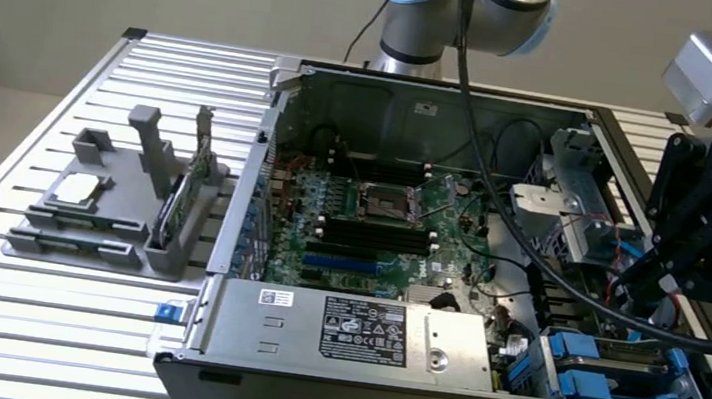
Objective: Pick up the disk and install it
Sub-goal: 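Insert the first disk wire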
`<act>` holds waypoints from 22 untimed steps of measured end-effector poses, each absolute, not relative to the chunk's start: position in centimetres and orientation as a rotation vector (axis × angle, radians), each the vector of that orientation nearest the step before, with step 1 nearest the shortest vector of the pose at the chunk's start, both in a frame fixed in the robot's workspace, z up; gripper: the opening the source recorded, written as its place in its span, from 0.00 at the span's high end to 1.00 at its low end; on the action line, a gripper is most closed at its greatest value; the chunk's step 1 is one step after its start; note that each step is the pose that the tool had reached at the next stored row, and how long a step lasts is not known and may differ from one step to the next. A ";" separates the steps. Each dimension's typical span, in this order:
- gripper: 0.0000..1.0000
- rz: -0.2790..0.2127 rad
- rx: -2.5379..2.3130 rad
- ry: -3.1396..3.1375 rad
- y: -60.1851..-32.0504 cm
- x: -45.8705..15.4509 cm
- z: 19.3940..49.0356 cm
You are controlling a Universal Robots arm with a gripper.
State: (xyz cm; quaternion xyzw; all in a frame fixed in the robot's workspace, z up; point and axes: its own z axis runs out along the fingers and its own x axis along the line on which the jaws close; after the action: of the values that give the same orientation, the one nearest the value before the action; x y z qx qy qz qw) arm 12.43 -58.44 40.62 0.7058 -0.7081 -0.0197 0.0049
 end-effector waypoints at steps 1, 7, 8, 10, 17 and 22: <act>0.81 -0.062 2.206 -2.222 -58.4 12.4 40.6; 0.81 -0.065 2.161 -2.270 -58.4 12.6 40.5; 0.81 -0.065 2.147 -2.284 -58.4 12.6 40.5; 0.81 -0.068 2.116 -2.315 -58.4 12.7 40.4; 0.81 -0.073 1.995 -2.427 -58.4 12.7 40.0; 0.81 -0.073 1.895 -2.508 -58.4 12.7 39.8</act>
State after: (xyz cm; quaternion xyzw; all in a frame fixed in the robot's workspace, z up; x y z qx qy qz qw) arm 12.66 -58.39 39.84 0.6026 -0.7977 -0.0233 -0.0014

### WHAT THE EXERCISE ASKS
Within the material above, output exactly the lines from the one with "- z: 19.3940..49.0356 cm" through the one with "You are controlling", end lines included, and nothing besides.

### RESULT BELOW
- z: 19.3940..49.0356 cm
You are controlling a Universal Robots arm with a gripper.

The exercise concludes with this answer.